Delivering the housing people need

Rushi Millns and Robert Jenrick discussing considerate development

Home ownership is one of the most fundamental Conservative values. People are happier, more secure and more rooted in their communities when they own their own home – and know that they can pass it on to future generations.

For the UK to unleash its potential, young people need the security of knowing that home ownership is within their reach – that they too can have a tangible stake in society, can be rooted in their communities and have a place to raise a family.

While we want to encourage as many people as possible into home ownership, we recognise that not everyone can afford their own home – and that those in social housing deserve the same dignity, respect and fair treatment as private renters.

As Boris Johnson has promised, we will bring forward a Social Housing White Paper which will set out further measures to empower tenants and support the continued supply of social homes. This will include measures to provide greater redress, better regulation and improve the quality of social housing.

Riverside Housing - Cygnet Court retirement living scheme
Rushi Millns visiting Cygnet Court supported housing, Kirkby, with Hugh Owen, Riverside’s Director of Strategy & Planning and Mark Jones, and he is a Service Manager for Riverside Care And Support in the Liverpool City Region

Cygnet Court has 36 bungalows with a communal lounge, kitchen, launderette and library area and is a supported housing scheme in Kirkby run by The Riverside Group. Who are one of the leading registered providers of social housing in the UK, providing support and affordable housing to people of all ages and circumstances.

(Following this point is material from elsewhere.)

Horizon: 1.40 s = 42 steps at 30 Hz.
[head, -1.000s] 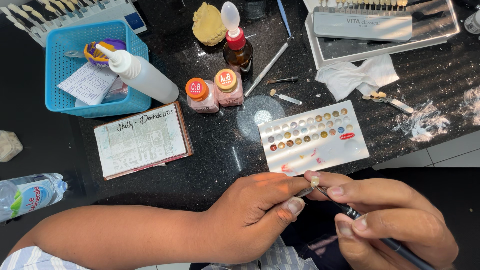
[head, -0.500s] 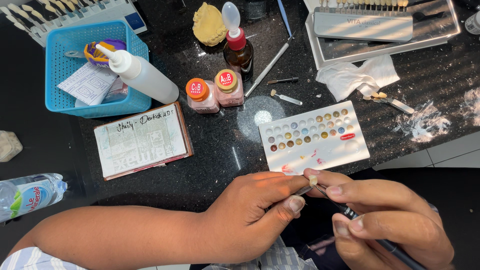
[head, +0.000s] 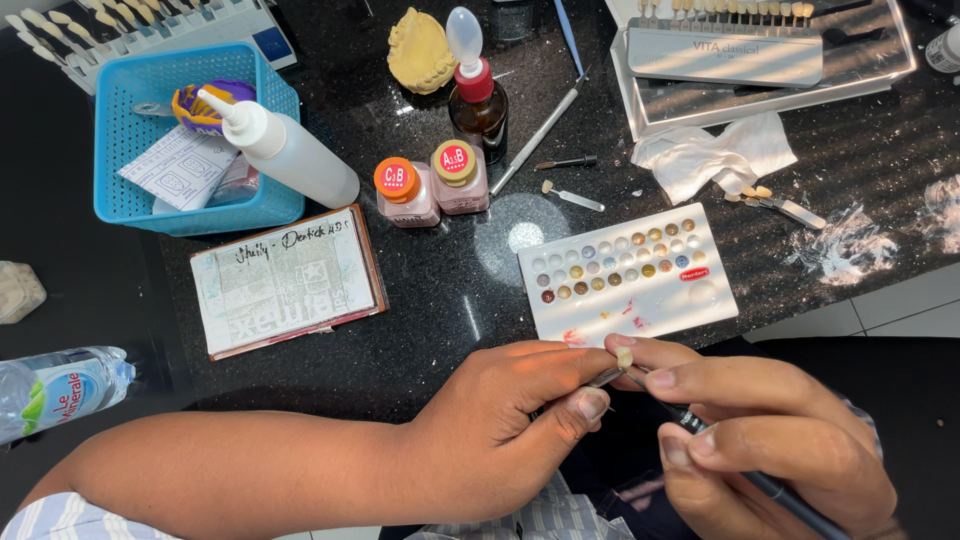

Modifications to the bungalows for mobility and safe guarding is paid for by Riverside and reclaimed where possible from the Knowsley Council access fund. Riverside spend £2m pa nationally on refurbishment. Typical modifications are bathroom adaptations and access ramps.

Residents are mostly local with family connections in the area and typically have lost a partner. There is a waiting list of 144 people but available properties are apportioned 50:50 between the Merseyside property pool and their own waiting list. The property pool list available properties for those who meet the eligibility criteria to bid on.

Cygnet used to have an onsite warden but that is no longer economic so Mark covers a number of sites. There was also a dependency issue as residents in this type of accommodation are supposed to be self supporting. Riverside work with a number of care providers who support the residents.

Latest project is installing internet and wifi to enable residents to go online to complete DWP forms and claim benefits.

More of this type of accommodation needs to be built, especially with an aging population, but there is an issue with incentives from Homes England who appear to prioritise lots of simple social housing. Schemes should be large enough to justify services and with a range of different types of accommodation using a village community model.

Our thanks to Hugh and Mark for taking the time to show us round and explain the challenges they face in providing the social housing this country needs.